The International Fund on Agricultural Development (IFAD), a financing agency within the U.N., on Feb. 20 stuck a five-year global agreement with Unilever that aims to better train and connect smallholder farmers to the marketplace. The partnership--the first of its kind between IFAD and the private sector--will aid Unilever in reaching its ambitious goal of integrating 500,000 small farmers into its supply chain by 2020 and provide training on sustainable farming methods. The new initiative was announced at IFAD’s annual governing council meeting by Unilever CEO Paul Polman at a panel event called Small Farmers=Big Business.
No specific activities have been announced, and it is unclear where or when the partnership will unroll. So, why is this story even interesting? Two reasons: One, it shows that Unilever is taking food traceability concerns seriously and looking to get a jump over other large multi-nationals on the issue; and two, it shows Polman’s genius in the corporate social responsibility (CSR) realm. The partnership also raises some questions over just how a multi-billion dollar corporation is going to do business with one-acre farms in Timbuktu—an arrangement that often, to say the least, has mixed results.
Food traceability is all about knowing where your food is coming from. It’s no surprise that consumers are more and more interested in the source of their daily bread, with meat recalls and salmonella outbreaks becoming an all too regular occurrence, not to mention issues of underpaid workers, deforestation, pesticides, etc. More and more people—and not just the 401k’d farmers market regulars—want to feel good about what they are buying and eating and, thankfully, companies are responding.
This IFAD partnership is a way for Unilever to respond to these concerns by working with small farmers in India, Indonesia, China and other developing countries. Initial scoping plans for the partnership also include training on more sustainable farming methods, so Unilever can hit the environmental as well as economic development angles.
The question is: Will the Unilever-IFAD program, and others like it, amount to more than a really great marketing story to wrap around packaging?
The impact of this program will of course only be proven in execution, and transparency and sound oversight will be key to the process. As a global company with $68.4 billion in annual turnover, Unilever obviously would have insane leverage over smallholder farmers in any normal transaction. But as a quasi-public agency, IFAD has a responsibility to provide transparency around program protocols and results.
While Unilever has done relatively well to provide transparency to its own sustainability claims (an outside accounting firm audits company metrics, but without much detail on methodology), there is still some marketing sleight of hand. For example, the company claims that it has helped 45 million people gain access to safe drinking water since 2005—by selling its line of water purifiers in India, Bangladesh and other emerging markets with high incidences of water-borne disease. Water purifiers in India are a growth market that bring profit to Unilever and, incidentally, improve consumer health. (Their cheapest model in India is $20; the average monthly per capita income in that country is about $124).
In order for businesses today to survive, they have to think and operate globally and respond to customer concerns about social inequality and environmental health. Still, there is a fine line between business-as-usual and “change the world capitalism”; Unilever is really good at toeing it.
It is no secret that the IFAD initiative will be more than just a transaction between Unilever and shareholder farmers—it's also a brilliant market play. The company needs new customers in the developing world to sustain its growth. The same Sustainable Living Plan that aims to source agricultural materials sustainably and “enhance the livelihoods of people across [the] value chain” also has the company doubling growth by 2020. In order to achieve this, Unilever is taking a profitable volume growth strategy, in large part focused on creating new customers and new products in emerging markets (which account for 55 percent of revenue). The company’s growth is very much tied up in the economic well-being of its current or would-be customers in poor countries. By working with IFAD and smallholder farmers, Unilever is not only making its its supply chain more sustainable, it is also trying to ensure it has a sustainable customer base for years to come.

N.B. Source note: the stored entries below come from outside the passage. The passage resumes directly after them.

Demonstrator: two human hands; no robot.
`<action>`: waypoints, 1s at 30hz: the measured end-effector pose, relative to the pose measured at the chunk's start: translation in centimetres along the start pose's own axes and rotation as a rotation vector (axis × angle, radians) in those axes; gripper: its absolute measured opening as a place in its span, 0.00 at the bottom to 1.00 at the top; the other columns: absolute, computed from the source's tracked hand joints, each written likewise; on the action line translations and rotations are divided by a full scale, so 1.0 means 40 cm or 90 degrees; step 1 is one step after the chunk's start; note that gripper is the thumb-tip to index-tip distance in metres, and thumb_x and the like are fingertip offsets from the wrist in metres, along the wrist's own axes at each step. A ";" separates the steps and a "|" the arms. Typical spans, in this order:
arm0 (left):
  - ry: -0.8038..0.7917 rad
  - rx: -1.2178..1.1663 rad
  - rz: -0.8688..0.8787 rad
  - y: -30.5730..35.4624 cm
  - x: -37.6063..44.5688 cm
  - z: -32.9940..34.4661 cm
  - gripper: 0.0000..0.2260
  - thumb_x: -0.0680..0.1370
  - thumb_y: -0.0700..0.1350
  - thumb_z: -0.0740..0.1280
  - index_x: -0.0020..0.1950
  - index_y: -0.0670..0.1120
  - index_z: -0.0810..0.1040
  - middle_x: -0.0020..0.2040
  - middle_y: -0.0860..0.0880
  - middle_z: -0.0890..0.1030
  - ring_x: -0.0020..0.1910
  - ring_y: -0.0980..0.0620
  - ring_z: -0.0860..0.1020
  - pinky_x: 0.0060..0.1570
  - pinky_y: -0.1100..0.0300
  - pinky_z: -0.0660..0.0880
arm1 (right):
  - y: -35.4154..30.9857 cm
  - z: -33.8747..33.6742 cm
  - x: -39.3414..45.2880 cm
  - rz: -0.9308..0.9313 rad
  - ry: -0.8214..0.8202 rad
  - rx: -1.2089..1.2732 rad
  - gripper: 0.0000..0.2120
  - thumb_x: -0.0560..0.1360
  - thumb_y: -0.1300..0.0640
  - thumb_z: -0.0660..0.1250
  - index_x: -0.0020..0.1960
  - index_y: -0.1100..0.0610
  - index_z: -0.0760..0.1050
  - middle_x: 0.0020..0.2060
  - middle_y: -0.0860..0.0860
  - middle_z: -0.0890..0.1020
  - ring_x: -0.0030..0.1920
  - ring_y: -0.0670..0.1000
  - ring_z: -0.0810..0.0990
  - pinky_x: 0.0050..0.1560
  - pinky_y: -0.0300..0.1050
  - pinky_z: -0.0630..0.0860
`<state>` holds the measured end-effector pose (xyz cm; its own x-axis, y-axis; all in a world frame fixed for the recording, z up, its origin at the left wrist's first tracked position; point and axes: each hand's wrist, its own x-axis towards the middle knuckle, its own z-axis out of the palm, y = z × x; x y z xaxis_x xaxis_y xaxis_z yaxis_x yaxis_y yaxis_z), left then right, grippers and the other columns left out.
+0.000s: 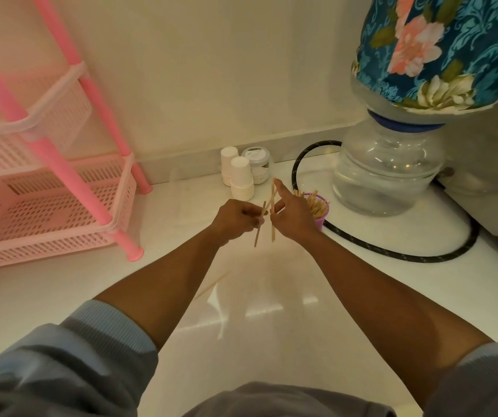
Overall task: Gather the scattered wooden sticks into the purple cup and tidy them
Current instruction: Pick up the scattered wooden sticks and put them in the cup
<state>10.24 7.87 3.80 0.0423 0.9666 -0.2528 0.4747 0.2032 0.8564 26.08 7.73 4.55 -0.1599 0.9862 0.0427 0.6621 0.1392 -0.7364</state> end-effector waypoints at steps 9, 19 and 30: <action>0.085 -0.082 0.073 0.121 0.058 0.053 0.05 0.75 0.39 0.72 0.50 0.44 0.85 0.40 0.48 0.83 0.36 0.57 0.78 0.38 0.70 0.76 | 0.022 -0.106 0.030 0.032 0.168 0.118 0.41 0.71 0.66 0.64 0.78 0.47 0.51 0.36 0.53 0.80 0.38 0.53 0.80 0.44 0.49 0.80; 0.072 -0.061 0.093 0.175 0.121 0.120 0.08 0.77 0.44 0.71 0.54 0.45 0.85 0.47 0.46 0.85 0.42 0.53 0.80 0.53 0.55 0.78 | 0.054 -0.189 0.052 0.088 0.211 0.120 0.24 0.72 0.62 0.68 0.67 0.55 0.71 0.40 0.49 0.79 0.41 0.49 0.79 0.39 0.39 0.76; 0.087 0.048 0.130 0.164 0.149 0.155 0.09 0.76 0.40 0.72 0.56 0.44 0.85 0.51 0.46 0.85 0.42 0.56 0.81 0.56 0.57 0.78 | 0.113 -0.172 0.079 0.107 0.177 0.048 0.06 0.70 0.65 0.69 0.47 0.60 0.77 0.42 0.54 0.81 0.42 0.50 0.78 0.37 0.36 0.72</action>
<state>19.07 14.01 5.12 0.0267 0.9996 -0.0107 0.5328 -0.0052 0.8462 33.60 12.08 6.01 0.1594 0.9829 0.0920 0.6052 -0.0236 -0.7957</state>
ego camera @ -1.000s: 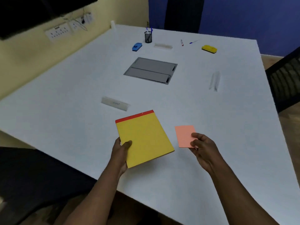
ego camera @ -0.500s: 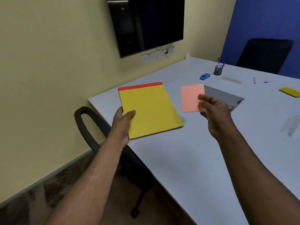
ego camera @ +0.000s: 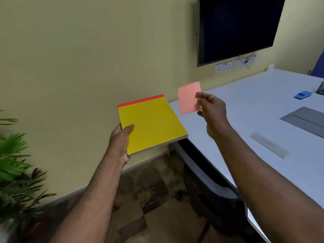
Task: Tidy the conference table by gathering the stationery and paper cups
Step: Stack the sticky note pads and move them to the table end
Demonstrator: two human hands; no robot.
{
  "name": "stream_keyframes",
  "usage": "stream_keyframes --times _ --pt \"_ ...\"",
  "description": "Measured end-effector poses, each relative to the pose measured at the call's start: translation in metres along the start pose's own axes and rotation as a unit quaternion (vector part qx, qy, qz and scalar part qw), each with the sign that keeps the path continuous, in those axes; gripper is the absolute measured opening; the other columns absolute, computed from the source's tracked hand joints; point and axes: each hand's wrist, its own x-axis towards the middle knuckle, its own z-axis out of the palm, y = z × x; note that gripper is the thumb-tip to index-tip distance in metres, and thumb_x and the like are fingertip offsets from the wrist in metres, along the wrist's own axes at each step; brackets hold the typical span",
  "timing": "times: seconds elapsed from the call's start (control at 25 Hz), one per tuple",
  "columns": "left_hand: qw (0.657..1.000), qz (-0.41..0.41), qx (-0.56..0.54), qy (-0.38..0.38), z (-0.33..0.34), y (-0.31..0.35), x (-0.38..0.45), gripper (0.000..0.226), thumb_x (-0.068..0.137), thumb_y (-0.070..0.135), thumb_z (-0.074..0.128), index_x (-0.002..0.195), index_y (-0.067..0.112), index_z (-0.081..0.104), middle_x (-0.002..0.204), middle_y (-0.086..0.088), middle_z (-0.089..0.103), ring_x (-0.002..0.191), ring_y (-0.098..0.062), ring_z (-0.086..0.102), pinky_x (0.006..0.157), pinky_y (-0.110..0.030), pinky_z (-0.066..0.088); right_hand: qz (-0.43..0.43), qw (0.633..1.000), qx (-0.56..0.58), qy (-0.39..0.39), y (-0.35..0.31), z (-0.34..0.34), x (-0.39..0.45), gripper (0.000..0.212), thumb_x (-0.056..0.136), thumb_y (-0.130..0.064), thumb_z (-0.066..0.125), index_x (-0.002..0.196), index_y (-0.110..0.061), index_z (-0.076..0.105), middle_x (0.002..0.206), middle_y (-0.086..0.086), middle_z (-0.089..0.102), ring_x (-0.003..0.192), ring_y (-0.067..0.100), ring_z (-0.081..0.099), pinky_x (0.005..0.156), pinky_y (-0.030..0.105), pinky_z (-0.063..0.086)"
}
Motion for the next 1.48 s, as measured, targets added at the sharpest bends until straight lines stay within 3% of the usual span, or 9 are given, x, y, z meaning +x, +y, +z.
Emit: stream_keyframes --times 0.2,0.4,0.64,0.8,0.96,1.08,1.24,1.36,1.48 --pt "1.000 -0.020 -0.009 0.020 -0.077 0.017 0.080 0.026 0.096 0.013 0.055 0.120 0.022 0.062 0.121 -0.011 0.068 0.109 -0.034 0.064 0.088 -0.050 0.053 0.015 1.000 0.001 -0.013 0.030 0.114 0.041 0.029 0.091 -0.008 0.053 0.115 -0.015 0.068 0.102 -0.009 0.064 0.090 0.006 0.060 0.072 0.027 0.055" --pt "0.999 -0.040 0.003 0.026 -0.116 0.005 0.167 0.029 0.096 0.016 0.057 0.123 0.022 0.063 0.124 -0.010 0.067 0.113 -0.035 0.062 0.094 -0.059 0.048 -0.012 0.997 -0.081 0.004 0.051 0.156 0.110 0.031 0.091 -0.012 0.054 0.119 -0.018 0.066 0.109 -0.007 0.064 0.087 0.004 0.059 0.077 0.028 0.056" --pt "0.997 -0.076 0.013 0.003 -0.121 -0.020 0.276 0.029 0.095 0.022 0.058 0.124 0.026 0.063 0.122 -0.008 0.069 0.110 -0.036 0.064 0.090 -0.058 0.051 -0.022 0.988 -0.147 0.050 0.081 0.155 0.227 0.030 0.087 -0.014 0.054 0.113 -0.020 0.068 0.095 -0.017 0.063 0.076 0.003 0.058 0.072 0.027 0.055" --pt "0.991 -0.130 0.010 -0.029 -0.091 -0.040 0.390 0.037 0.095 0.026 0.058 0.132 0.030 0.057 0.129 -0.007 0.065 0.116 -0.037 0.060 0.093 -0.063 0.047 0.034 0.981 -0.147 0.120 0.125 0.159 0.336 0.031 0.087 -0.012 0.054 0.115 -0.016 0.068 0.108 -0.005 0.065 0.077 0.004 0.057 0.076 0.030 0.057" --pt "0.985 -0.155 0.039 -0.059 -0.064 -0.050 0.457 0.038 0.095 0.026 0.058 0.133 0.033 0.055 0.130 -0.003 0.064 0.119 -0.034 0.059 0.097 -0.063 0.045 0.090 0.964 -0.221 0.116 0.168 0.156 0.374 0.038 0.088 -0.013 0.054 0.126 -0.014 0.062 0.123 0.001 0.062 0.085 0.011 0.061 0.090 0.041 0.056" --pt "0.976 -0.184 0.037 -0.106 -0.037 -0.067 0.504 0.041 0.097 0.022 0.055 0.136 0.033 0.052 0.129 -0.004 0.065 0.116 -0.035 0.061 0.094 -0.062 0.047 0.133 0.952 -0.259 0.089 0.200 0.146 0.383 0.042 0.089 -0.017 0.055 0.131 -0.015 0.058 0.133 0.004 0.059 0.099 0.018 0.062 0.093 0.043 0.054" --pt "0.951 -0.238 0.071 -0.184 0.008 -0.099 0.578 0.043 0.091 0.024 0.059 0.132 0.037 0.054 0.124 -0.001 0.068 0.109 -0.032 0.066 0.080 -0.053 0.055 0.158 0.931 -0.303 0.131 0.227 0.128 0.422 0.046 0.089 -0.023 0.057 0.135 -0.017 0.054 0.137 0.003 0.056 0.114 0.025 0.060 0.101 0.044 0.049" --pt "0.919 -0.285 0.108 -0.249 0.056 -0.130 0.645 0.046 0.090 0.026 0.060 0.134 0.039 0.052 0.127 0.000 0.066 0.111 -0.032 0.065 0.079 -0.051 0.056 0.169 0.912 -0.324 0.186 0.248 0.115 0.464 0.046 0.091 -0.022 0.057 0.136 -0.017 0.053 0.139 0.004 0.054 0.116 0.025 0.059 0.100 0.045 0.049" --pt "0.896 -0.296 0.127 -0.307 0.107 -0.159 0.702 0.045 0.097 0.021 0.055 0.139 0.036 0.048 0.131 -0.002 0.063 0.115 -0.032 0.062 0.085 -0.052 0.053 0.192 0.895 -0.325 0.236 0.261 0.107 0.485 0.043 0.092 -0.017 0.056 0.135 -0.018 0.054 0.138 0.004 0.055 0.108 0.026 0.063 0.091 0.039 0.054"
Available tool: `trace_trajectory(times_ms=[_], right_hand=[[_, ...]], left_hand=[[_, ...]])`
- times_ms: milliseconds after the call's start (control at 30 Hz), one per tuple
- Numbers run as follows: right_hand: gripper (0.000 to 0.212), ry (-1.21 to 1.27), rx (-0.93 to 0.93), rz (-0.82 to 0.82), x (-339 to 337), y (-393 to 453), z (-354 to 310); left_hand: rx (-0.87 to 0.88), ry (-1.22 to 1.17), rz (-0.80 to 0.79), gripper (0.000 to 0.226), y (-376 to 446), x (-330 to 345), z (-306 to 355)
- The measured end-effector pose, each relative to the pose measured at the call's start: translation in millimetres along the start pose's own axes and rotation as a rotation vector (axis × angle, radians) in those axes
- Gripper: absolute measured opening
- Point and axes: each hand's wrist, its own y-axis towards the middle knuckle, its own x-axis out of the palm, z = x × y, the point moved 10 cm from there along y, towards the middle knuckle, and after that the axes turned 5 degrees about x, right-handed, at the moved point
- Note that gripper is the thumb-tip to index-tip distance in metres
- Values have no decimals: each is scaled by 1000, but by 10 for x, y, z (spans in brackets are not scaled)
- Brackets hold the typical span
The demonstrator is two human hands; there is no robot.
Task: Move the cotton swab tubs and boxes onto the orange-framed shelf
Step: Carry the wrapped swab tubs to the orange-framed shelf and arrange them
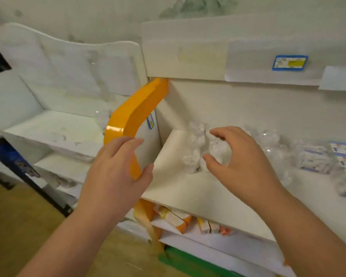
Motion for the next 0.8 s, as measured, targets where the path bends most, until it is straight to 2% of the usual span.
trace_trajectory(times_ms=[133, 400, 800], right_hand=[[48, -46, -23, -40, 491, -96, -606], [49, -93, -76, -81, 1299, -150, -1609], [50, -40, -157, -120, 2224, 498, -2422]], left_hand=[[12, -42, 11, 54, -142, -358, -640], [-29, -28, -21, 59, -338, -666, -1872], [-93, -10, -45, 59, 121, -472, -2986]])
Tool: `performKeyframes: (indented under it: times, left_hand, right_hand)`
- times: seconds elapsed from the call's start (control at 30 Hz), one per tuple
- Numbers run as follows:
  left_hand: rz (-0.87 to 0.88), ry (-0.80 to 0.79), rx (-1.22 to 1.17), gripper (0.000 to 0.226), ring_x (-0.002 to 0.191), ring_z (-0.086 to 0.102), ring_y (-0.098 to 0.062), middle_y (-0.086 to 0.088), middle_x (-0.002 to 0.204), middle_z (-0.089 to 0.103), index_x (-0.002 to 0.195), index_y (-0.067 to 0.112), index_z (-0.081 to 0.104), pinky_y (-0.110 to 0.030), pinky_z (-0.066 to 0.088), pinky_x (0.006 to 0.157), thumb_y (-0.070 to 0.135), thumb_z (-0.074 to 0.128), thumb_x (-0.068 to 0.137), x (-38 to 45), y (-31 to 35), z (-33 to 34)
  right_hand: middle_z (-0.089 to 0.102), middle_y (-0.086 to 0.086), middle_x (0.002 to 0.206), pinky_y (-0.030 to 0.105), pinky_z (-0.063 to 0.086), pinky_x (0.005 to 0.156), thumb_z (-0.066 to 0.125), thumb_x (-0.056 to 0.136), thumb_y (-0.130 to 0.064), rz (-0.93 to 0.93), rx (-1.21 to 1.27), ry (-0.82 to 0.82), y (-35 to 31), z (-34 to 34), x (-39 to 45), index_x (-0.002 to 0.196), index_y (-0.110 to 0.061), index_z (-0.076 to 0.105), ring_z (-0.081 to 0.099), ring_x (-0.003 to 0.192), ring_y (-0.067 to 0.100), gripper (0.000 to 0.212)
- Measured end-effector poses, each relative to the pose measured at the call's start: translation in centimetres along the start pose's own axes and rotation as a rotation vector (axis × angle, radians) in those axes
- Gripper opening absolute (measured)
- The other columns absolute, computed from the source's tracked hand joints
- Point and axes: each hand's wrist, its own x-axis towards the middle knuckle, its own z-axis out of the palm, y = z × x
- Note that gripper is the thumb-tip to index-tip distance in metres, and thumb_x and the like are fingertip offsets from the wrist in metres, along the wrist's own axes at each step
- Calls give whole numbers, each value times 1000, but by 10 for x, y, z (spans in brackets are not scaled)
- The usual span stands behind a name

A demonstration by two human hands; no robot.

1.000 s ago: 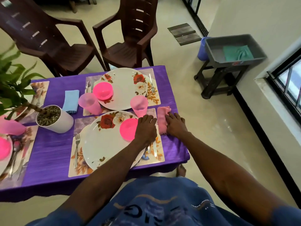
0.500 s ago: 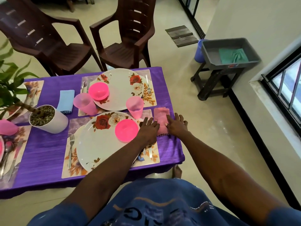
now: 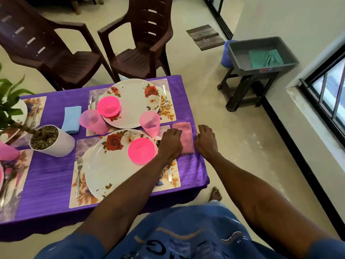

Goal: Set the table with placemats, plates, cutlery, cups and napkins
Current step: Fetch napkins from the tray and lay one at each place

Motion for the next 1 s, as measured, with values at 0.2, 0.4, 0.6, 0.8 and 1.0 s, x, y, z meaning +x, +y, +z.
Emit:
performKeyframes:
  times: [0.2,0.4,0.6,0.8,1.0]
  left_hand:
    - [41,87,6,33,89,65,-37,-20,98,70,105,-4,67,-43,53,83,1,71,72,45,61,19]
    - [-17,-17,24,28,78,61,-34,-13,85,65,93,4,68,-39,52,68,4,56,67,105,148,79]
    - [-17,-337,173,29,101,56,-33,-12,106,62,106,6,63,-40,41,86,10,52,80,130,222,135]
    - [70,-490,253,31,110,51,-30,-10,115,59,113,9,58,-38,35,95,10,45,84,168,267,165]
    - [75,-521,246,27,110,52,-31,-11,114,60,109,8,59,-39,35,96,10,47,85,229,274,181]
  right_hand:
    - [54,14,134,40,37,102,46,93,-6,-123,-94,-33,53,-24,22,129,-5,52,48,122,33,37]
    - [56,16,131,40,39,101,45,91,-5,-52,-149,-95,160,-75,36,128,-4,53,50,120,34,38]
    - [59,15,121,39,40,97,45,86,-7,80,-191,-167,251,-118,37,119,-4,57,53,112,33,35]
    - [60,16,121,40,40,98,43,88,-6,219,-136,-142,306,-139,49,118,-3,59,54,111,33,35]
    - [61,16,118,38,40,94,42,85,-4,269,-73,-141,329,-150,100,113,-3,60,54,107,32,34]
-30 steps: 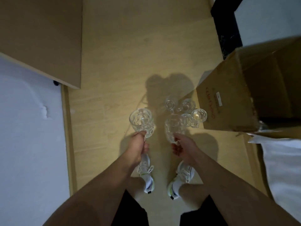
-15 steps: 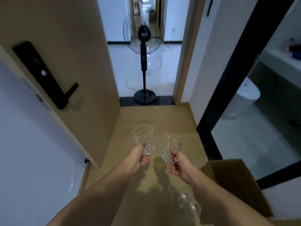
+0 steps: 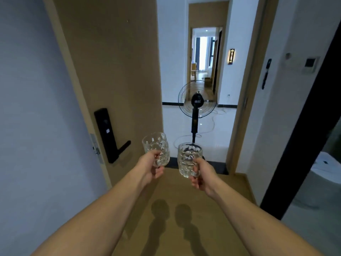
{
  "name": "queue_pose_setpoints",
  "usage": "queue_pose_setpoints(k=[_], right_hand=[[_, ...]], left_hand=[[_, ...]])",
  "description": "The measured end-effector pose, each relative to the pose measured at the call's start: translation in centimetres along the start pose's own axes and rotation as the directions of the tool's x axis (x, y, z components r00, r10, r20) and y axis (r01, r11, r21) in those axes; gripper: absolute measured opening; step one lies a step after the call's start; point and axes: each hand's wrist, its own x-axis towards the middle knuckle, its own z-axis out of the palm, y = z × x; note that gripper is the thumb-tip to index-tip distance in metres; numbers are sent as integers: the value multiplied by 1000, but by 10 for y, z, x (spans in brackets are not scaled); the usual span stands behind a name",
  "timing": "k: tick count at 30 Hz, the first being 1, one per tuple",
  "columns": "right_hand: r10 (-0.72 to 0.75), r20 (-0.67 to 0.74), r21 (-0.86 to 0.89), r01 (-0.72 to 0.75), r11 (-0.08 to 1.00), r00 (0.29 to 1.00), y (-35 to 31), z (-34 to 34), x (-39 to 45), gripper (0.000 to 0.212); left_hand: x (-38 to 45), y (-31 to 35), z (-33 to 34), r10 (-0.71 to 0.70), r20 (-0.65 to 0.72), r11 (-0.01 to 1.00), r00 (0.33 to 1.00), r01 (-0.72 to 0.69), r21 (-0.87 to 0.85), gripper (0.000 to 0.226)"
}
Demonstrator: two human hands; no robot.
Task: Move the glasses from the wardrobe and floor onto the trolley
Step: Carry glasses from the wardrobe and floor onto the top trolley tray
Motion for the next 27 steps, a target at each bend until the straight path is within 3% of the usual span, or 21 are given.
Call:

This is why Paul Polman is the sweetheart of the CSR crowd and investors. He can find that overlapping sliver in the Venn diagram of shareholder concerns (profitable growth) and the concerns of rich world consumers (products traced to fair sources). But what really makes him unique is his ability to play the long-game. He actively seeks out long-term investors as shareholders, rather than speculators looking to make a quick turnaround, which allows him more space to test the running CSR theory that improving the lot of everyone will ultimately yield sustained company returns. He is writing a new script for CEOs, like this quip from a past interview with The Guardian: "I don't think our fiduciary duty is to put shareholders first….if we focus our company on improving the lives of the world's citizens and come up with genuine sustainable solutions….ultimately this will result in good shareholder returns.”
Let’s hope he can prove himself right.